You are viewing a plain text version of this content. The canonical link for it is here.
Posted to commits@druid.apache.org by GitBox <gi...@apache.org> on 2019/09/07 05:22:02 UTC

[GitHub] [incubator-druid] jihoonson opened a new issue #8489: Stateful auto compaction

jihoonson opened a new issue #8489: Stateful auto compaction
URL: https://github.com/apache/incubator-druid/issues/8489
 
 
   ### Motivation
   
   In auto compaction, the coordinator searches for segments to compact based on their byte size. This algorithm is currently a stateless algorithm. At each coordinator run, it traverses all segments of all datasources from the latest one to the oldest one, compares their size against `targetCompactionSizeBytes` (this is currently missing which causes #8481), and issues a compaction task if it finds some segments smaller than `targetCompactionSizeBytes`.
   
   However, only comparing the segment size against `targetCompactionSizeBytes` is not enough to tell that a given segment requires a further compaction or not because the segment could be created with various types of `partitionsSpec` and later compacted with one of them. (As of now, auto compaction supports only `maxRowsPerSegment`, `maxTotalRows`, and `targetCompactionSizeBytes`, but it should support all partitionsSpec types in the future.)
   
   As of now, we have 3 `partitionsSpec`, i.e., `DynamicPartitionsSpec`, `HashedPartitionsSpec`, and `SingleDimensionPartitionsSpec`.
   
   - `DynamicPartitionsSpec` has `maxRowsPerSegment`, and `maxTotalRows`. 

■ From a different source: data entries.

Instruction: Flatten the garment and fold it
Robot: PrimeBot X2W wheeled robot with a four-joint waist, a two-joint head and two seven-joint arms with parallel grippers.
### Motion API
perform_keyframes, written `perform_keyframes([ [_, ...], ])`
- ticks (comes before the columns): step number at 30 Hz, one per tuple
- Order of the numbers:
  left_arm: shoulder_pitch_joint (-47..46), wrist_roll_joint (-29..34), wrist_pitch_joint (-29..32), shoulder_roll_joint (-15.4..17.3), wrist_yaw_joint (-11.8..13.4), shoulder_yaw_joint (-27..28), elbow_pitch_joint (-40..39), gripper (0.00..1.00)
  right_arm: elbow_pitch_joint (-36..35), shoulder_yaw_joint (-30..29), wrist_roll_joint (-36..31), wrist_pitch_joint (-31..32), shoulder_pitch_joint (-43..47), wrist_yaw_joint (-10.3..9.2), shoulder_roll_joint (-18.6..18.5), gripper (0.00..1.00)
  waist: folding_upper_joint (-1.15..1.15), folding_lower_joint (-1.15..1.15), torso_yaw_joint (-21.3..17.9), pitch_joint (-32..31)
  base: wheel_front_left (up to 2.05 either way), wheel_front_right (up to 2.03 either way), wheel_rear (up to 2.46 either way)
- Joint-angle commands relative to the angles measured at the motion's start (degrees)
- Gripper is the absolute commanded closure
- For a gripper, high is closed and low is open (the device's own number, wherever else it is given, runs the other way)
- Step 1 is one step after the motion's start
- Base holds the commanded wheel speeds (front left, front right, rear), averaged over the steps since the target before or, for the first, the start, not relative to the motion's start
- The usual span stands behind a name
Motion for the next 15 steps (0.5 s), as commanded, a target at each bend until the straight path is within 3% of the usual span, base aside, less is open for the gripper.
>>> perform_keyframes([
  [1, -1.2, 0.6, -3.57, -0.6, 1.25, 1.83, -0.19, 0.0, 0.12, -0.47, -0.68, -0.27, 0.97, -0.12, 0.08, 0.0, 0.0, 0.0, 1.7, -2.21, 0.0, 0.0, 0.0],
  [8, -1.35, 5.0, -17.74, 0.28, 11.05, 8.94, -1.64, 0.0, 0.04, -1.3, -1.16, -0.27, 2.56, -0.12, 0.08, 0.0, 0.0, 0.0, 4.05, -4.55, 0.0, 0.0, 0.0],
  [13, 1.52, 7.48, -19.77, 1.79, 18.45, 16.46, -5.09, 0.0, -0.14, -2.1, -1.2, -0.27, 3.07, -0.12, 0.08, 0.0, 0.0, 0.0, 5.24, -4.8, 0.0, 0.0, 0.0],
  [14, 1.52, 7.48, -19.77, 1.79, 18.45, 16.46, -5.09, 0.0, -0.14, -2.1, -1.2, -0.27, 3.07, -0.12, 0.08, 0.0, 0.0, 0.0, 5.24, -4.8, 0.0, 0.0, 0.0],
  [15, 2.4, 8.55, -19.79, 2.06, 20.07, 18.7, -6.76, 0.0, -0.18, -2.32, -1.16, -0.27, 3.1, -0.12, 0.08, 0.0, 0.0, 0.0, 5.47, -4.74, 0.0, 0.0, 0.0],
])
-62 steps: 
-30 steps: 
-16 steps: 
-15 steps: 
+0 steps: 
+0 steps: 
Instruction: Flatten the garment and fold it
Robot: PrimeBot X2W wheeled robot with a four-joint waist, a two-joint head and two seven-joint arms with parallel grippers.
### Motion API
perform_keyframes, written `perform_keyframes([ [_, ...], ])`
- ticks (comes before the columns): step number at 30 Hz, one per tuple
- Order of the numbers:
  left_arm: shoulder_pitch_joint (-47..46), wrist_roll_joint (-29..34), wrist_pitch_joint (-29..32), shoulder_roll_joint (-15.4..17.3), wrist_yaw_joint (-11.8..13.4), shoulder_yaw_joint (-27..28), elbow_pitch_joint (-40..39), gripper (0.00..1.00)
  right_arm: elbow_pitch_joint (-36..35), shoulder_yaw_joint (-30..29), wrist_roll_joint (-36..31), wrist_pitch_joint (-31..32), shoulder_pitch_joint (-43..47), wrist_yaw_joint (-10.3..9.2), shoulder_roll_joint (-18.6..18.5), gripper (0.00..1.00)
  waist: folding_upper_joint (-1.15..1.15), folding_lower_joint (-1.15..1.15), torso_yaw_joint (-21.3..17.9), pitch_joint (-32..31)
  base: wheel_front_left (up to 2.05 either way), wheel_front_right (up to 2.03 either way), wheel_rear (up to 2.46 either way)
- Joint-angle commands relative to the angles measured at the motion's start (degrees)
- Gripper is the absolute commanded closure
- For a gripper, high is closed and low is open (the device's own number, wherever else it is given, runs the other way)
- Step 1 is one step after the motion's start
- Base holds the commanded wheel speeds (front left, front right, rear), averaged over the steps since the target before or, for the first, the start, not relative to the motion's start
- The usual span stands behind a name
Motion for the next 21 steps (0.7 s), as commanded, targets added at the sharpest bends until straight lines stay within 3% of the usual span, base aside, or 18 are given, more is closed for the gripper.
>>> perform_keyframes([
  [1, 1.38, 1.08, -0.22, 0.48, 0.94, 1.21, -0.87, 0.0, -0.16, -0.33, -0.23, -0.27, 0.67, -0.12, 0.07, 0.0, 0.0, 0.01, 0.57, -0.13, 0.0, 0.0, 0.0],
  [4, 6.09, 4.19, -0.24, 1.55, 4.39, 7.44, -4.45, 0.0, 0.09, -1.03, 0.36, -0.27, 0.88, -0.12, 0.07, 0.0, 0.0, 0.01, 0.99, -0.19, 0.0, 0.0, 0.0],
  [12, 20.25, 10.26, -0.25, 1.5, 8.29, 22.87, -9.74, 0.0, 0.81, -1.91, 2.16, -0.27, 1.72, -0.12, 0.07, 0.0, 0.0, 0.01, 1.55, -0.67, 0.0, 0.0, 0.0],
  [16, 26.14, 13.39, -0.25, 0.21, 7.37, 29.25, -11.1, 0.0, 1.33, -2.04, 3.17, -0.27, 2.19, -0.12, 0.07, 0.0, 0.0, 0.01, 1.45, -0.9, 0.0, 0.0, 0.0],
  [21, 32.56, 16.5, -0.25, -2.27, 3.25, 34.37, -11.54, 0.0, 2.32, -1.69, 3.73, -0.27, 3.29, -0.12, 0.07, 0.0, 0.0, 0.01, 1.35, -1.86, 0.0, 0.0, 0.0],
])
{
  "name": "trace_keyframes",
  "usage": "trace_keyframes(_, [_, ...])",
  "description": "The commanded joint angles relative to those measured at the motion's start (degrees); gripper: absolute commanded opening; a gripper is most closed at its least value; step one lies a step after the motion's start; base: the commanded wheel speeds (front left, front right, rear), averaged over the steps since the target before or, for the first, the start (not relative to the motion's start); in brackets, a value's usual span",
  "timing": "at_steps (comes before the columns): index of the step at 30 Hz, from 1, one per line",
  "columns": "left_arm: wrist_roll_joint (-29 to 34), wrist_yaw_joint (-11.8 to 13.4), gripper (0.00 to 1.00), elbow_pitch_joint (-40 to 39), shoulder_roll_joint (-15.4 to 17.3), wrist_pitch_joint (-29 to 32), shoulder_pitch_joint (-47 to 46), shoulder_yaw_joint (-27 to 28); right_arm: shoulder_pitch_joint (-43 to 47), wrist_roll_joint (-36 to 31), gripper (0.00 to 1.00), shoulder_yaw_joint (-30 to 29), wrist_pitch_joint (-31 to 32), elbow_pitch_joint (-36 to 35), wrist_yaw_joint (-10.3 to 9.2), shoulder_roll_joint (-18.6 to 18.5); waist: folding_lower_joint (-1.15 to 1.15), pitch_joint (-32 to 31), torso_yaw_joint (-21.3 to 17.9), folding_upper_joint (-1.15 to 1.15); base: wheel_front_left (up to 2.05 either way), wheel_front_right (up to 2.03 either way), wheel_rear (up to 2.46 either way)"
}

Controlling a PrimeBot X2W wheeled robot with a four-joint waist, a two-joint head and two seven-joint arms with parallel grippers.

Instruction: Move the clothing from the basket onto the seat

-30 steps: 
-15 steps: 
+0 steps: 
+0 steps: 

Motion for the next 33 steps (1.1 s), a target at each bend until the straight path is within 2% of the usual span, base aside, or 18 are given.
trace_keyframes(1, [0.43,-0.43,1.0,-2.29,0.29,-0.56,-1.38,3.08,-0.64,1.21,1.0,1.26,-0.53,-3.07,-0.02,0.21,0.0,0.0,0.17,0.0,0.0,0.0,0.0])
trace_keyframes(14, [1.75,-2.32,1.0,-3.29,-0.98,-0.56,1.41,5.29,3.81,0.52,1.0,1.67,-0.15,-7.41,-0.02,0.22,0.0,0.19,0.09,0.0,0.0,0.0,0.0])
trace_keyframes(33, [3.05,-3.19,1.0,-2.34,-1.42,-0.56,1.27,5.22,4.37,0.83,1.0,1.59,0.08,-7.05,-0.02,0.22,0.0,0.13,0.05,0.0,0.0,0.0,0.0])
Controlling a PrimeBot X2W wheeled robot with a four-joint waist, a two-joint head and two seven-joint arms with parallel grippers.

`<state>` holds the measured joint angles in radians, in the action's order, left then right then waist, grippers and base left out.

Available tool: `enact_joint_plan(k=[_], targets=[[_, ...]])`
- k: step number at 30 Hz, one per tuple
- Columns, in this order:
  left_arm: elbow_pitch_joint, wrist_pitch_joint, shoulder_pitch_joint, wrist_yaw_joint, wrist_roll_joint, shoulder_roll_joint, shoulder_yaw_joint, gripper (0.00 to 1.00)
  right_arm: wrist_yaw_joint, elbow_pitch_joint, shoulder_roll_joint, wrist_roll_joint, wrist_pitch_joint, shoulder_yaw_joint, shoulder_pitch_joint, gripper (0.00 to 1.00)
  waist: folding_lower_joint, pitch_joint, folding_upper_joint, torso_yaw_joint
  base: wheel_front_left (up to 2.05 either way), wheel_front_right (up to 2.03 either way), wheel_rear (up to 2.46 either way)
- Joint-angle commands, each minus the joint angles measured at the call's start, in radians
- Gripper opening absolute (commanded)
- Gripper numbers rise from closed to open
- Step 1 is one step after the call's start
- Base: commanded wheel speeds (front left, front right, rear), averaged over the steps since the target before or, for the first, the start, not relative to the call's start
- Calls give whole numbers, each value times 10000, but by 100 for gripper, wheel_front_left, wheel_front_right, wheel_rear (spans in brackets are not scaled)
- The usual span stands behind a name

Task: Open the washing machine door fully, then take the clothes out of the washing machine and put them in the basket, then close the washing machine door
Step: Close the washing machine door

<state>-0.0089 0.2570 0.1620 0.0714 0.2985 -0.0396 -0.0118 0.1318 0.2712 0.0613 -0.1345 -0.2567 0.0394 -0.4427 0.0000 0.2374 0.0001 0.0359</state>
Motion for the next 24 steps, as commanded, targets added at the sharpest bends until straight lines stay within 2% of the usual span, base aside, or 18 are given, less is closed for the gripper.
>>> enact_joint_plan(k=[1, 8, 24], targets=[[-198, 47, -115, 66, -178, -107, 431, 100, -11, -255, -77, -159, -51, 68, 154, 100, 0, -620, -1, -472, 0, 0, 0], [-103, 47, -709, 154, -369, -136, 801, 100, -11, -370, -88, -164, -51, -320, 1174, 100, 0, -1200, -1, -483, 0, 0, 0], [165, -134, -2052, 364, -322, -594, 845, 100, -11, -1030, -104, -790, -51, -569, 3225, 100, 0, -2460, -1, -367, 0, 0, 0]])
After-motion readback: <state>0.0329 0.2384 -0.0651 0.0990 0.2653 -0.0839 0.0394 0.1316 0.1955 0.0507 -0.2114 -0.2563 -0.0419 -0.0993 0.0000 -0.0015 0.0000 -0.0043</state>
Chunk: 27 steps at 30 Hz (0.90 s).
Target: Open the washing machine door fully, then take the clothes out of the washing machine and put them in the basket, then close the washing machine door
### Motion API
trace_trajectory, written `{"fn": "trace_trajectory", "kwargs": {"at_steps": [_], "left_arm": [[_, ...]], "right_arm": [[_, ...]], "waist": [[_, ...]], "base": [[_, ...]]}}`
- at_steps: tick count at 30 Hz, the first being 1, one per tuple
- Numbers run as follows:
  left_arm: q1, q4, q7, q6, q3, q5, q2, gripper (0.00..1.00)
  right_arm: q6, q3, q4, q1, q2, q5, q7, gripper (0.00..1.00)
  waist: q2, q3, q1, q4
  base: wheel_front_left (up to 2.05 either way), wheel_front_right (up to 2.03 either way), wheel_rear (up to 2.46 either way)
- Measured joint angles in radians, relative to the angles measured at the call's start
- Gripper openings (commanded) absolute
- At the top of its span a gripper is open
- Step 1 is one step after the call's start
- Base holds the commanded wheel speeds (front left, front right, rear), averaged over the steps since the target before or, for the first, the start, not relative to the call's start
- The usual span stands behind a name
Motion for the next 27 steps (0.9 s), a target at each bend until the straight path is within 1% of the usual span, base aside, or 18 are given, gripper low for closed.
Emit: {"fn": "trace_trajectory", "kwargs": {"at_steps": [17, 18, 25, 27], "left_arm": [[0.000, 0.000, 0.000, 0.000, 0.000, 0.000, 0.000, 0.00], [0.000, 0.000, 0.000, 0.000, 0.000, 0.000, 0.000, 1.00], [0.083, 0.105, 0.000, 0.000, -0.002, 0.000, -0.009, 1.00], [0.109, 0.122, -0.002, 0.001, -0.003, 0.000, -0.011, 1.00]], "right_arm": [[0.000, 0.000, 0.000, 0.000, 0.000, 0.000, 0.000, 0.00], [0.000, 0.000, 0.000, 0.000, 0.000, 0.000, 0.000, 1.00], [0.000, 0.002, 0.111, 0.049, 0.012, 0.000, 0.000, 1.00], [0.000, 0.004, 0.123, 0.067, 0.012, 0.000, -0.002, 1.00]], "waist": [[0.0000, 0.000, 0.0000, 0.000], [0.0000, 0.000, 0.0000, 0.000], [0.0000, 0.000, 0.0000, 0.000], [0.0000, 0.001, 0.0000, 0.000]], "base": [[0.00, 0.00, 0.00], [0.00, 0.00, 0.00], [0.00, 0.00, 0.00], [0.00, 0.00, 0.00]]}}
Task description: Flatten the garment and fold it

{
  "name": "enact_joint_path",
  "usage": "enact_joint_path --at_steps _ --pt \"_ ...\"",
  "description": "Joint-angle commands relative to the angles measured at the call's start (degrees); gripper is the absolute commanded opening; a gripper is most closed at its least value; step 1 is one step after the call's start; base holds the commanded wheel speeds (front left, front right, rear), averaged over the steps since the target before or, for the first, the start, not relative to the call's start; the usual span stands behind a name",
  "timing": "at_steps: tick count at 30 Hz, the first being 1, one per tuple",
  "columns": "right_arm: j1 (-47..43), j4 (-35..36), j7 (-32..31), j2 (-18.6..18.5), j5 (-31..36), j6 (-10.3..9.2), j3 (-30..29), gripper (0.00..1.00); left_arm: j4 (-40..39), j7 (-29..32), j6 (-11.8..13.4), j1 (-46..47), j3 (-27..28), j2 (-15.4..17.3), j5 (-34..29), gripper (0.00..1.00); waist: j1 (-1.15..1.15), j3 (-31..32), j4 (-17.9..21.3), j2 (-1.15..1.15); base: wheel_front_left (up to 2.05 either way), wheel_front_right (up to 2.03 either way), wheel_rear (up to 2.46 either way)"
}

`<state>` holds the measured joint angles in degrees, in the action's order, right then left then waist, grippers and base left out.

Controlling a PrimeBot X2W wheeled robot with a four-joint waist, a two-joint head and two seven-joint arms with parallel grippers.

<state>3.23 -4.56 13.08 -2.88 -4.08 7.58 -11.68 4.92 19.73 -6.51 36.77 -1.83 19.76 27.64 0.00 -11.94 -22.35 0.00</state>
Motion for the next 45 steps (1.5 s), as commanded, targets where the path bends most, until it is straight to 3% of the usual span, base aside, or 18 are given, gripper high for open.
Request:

   - `HashedPartitionsSpec` has `targetPartitionSize` (target number of rows per segment), `numShards`, and `partitionDimensions`.
   - `SingleDimensionPartitionsSpec` has `targetPartitionSize` (target number of rows per segment), `maxPartitionSize` (max number of rows per segment), `partitionDimensions`.
   
   In the coordinator, most of these configurations are not easy to use to search for segments which need compaction because the number of rows in each segment is not available in the coordinator. And even if we had that in the coordinator, hash or range partitioned segments could have totally different number of rows from `targetPartitionSize`, which makes hard to tell a given segment needs compaction or not. Note that a segment doesn't need further compaction if it's already compacted with the same `partitionsSpec`. Auto compaction based on parallel indexing can also make things complicated. In parallel indexing with `DynamicPartitionsSpec`, the last segment created by each task can have rows less than `maxRowsPerSegment`.
   
   ### Proposed changes
   
   To address this issue, I propose to store the state of auto compaction in the metadata store, so that auto compaction can search for compaction candidates from the segments which are not compacted yet. 
   
   #### Metadata store change
   
   A new column `meta_payload` will be added to the `segments` table. This will store the below JSON blob per segment for now, but can be extended to store more information in the future if needed.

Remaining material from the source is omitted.